This is my advice column. You can submit your questions about relationship, sex, marriage, society or any other topic you want and I will answer from my (Iranian, male, 40's, too few hairs on the head, few too many pounds on the body) most candid but often unique perspective.
“Need Help” writes: I've been cheating on my husband for about 2 years. Too complicated to explain but my marriage is boring and I have no way out. Speaking to my spouse or seeing a counselor isn't an option. I am not happy with what I've done and I would like to stop. But I am enjoying the physical aspect of my relationship with the other man, who is also very unhappily married. We are doing this only for the sex. What should I do? Do I stop? My sex life will disappear. And I'm young. I don't think that's fair. Should I continue? It's risky. I'm afraid.

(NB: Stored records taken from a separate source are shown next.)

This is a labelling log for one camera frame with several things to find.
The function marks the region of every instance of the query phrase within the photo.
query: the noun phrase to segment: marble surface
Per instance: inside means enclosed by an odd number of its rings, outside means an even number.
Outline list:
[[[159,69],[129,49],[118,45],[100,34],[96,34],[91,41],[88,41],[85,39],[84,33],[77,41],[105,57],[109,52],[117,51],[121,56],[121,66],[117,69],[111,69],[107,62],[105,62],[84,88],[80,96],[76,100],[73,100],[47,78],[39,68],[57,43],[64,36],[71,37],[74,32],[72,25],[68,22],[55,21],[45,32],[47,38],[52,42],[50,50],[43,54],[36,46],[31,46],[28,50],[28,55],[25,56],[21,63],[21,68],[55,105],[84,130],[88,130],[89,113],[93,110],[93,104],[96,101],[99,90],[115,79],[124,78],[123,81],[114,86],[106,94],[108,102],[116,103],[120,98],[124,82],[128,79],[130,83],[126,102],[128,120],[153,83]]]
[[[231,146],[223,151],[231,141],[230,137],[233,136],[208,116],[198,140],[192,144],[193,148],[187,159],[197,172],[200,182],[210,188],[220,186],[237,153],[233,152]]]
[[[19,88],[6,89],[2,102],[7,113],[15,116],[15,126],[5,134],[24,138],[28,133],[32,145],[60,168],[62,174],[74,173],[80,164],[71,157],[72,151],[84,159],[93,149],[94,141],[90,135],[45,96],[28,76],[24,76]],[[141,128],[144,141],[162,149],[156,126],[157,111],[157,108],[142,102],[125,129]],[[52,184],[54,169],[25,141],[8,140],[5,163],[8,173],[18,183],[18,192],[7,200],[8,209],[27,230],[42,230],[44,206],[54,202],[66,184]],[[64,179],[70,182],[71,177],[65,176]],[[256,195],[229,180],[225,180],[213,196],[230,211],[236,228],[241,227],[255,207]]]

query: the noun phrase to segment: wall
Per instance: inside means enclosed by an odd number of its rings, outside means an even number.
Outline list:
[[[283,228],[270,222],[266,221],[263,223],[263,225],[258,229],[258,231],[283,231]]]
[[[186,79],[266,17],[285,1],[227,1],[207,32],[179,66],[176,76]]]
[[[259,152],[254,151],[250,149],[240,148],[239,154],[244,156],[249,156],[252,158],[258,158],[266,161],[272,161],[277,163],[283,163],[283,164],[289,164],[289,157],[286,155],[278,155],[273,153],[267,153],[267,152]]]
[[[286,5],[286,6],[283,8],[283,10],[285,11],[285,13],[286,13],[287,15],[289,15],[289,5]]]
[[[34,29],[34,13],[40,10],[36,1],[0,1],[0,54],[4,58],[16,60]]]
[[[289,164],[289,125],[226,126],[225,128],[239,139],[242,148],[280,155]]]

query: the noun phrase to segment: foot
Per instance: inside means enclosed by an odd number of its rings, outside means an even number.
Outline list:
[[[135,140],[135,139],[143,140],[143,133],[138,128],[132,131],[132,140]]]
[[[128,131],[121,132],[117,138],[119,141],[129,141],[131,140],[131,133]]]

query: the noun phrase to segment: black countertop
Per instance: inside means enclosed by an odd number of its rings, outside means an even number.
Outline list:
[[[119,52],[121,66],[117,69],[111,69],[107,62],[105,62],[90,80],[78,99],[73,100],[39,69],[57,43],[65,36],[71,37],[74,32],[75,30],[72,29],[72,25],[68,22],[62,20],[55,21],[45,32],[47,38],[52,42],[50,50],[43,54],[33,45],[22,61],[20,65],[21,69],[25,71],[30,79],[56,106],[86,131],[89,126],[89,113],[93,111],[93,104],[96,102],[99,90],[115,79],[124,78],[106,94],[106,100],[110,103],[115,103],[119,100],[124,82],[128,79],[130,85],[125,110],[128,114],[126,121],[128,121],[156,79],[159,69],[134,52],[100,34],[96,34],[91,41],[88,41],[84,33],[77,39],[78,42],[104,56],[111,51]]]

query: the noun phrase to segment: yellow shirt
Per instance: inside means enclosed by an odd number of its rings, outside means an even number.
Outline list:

Dear “Need Help”; I had to read your email several times, then read it again for several more times in hope of having something really original or brilliant to offer you. As you already know, there are really no easy answers. What I can tell you for certain is that your husband either already knows, suspects something or at some point will eventually find out. Have you considered how you’d handle it at that point? Maybe subconsciously you want him to find out as what you described as “a way out.” If not, then I have some advice you may not like but it’s the best I can do:
You described your marriage as boring and even unhappy. I am also assuming it is sex-less at this point. Well, guess what? You aren’t the only one with a boring, unhappy, sex-less marriage. In fact, most relationships experience a similar situation at some or several points. So, pull up your sox and get to work. If your husband is lacking in bedroom, take it upon yourself to guide him out of a slump or teach him how to please you. If it takes you finding out what he likes, do it and then use it. Take a belly or pole dancing class. For the next few months dedicate yourself to pleasing him with no return expectations. You’d be amazed at how eagerly he will return the favor after a while.
My point is, do whatever it takes to avoid the disaster and thrashing that is coming.
I know it’s easy to dismiss all of this. That is the lazy person’s way out. But nothing is going to change and no angel is going to descend down from the skies to fix your marriage problems aside from you and you alone at this point.
As for the “other man”, he’s probably in the exact situation as you and just waiting for somebody to tell him to stop taking the easy way out and deal with his issues, without you involved, sexually or otherwise.
I truly wish you the best and let me know how things work out.